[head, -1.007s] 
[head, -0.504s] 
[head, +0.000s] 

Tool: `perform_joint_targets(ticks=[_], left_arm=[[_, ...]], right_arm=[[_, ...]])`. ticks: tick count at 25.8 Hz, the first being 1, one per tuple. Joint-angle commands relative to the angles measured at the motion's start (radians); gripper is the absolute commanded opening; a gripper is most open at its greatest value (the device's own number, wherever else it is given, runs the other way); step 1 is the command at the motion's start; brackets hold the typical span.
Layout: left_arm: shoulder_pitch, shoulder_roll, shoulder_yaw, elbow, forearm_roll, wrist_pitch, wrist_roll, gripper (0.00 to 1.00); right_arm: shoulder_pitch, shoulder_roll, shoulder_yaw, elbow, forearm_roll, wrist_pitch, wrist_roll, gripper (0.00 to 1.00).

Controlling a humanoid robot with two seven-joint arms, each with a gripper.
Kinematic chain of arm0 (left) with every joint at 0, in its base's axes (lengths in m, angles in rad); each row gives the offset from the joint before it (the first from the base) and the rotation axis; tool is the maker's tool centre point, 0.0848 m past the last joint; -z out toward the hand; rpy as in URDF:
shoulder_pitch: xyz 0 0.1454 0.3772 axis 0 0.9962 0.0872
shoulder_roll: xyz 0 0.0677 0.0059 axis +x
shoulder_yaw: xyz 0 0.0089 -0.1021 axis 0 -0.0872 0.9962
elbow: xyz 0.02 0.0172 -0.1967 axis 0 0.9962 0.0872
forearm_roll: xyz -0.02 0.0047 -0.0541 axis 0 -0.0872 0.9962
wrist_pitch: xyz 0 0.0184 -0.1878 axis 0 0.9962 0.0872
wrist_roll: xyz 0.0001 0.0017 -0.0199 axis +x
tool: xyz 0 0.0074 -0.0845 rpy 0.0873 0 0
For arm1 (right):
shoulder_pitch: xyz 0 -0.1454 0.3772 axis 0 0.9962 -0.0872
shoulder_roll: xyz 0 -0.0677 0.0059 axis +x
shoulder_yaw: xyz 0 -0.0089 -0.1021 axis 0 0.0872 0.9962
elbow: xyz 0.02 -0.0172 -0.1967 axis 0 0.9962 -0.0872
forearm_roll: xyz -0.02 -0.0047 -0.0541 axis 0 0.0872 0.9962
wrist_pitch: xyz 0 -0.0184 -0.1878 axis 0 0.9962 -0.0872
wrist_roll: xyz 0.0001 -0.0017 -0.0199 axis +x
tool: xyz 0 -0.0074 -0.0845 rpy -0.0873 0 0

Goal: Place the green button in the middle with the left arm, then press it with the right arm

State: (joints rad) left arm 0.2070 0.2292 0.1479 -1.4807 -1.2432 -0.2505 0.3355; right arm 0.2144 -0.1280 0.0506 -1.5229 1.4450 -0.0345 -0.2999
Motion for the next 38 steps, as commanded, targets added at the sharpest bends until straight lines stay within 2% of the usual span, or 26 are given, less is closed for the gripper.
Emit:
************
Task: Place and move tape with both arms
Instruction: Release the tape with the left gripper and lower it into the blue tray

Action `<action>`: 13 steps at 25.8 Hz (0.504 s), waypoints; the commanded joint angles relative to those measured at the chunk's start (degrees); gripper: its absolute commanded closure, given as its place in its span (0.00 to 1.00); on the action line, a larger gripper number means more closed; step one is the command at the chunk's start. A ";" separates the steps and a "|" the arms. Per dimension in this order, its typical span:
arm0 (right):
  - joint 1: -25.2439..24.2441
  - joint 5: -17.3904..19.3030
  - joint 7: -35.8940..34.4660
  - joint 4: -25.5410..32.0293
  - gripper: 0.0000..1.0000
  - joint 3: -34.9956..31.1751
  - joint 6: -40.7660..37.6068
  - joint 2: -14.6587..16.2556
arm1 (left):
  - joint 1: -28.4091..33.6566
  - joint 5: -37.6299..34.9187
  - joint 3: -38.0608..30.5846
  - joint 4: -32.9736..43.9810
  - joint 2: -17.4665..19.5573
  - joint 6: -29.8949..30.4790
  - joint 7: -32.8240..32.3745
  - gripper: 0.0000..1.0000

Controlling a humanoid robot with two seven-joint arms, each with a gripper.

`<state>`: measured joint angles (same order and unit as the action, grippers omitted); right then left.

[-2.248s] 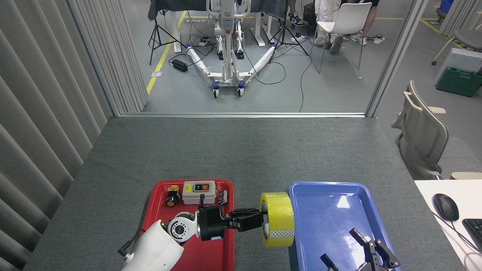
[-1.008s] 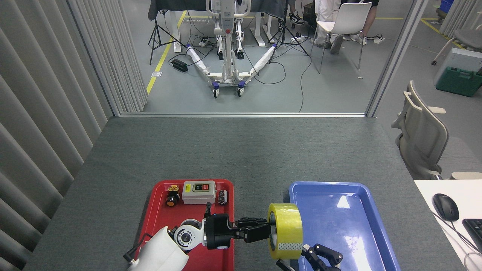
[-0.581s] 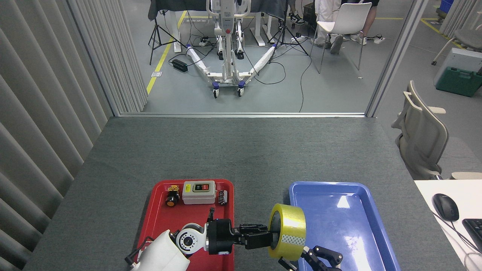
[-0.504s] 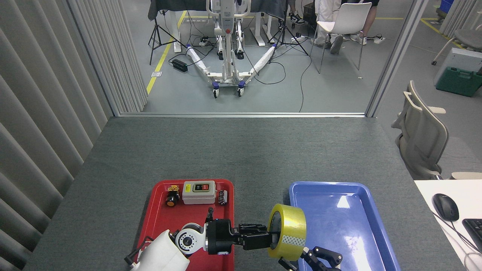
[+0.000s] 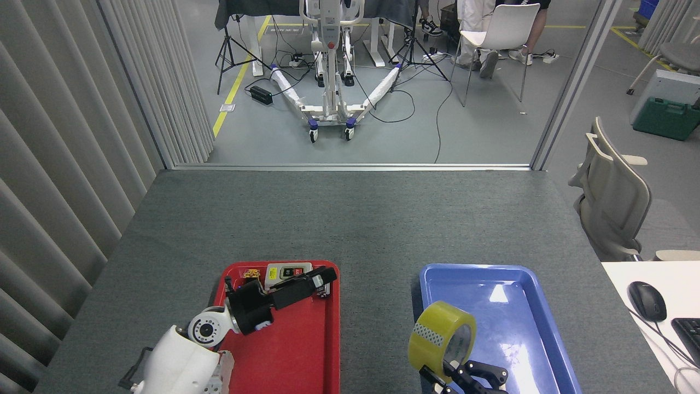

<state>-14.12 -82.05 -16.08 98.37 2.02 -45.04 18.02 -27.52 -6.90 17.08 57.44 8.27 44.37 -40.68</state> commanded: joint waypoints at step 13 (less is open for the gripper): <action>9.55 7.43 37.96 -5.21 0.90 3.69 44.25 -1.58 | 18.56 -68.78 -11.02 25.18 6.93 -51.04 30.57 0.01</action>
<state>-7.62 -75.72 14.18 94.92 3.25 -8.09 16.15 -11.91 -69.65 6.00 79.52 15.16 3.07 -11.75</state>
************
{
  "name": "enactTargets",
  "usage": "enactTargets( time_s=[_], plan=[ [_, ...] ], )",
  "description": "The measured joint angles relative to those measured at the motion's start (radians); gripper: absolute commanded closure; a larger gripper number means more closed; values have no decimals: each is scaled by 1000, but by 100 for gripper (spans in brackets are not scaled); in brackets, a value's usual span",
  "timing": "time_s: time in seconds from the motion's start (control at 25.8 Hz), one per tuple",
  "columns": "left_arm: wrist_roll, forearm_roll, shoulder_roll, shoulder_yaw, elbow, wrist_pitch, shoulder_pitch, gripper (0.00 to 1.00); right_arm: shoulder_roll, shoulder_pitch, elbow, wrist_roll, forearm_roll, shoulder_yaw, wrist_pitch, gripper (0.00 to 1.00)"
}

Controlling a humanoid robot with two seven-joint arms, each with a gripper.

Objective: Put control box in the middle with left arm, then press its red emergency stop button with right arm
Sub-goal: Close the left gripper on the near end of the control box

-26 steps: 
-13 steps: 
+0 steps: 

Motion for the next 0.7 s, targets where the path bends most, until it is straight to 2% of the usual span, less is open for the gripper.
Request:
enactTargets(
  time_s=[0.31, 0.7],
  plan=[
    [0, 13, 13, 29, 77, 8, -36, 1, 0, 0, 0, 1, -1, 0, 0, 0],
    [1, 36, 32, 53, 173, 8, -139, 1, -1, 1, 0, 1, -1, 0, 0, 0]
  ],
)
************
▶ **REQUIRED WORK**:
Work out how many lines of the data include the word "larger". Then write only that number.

▶ **RESULT OF THE TASK**:
2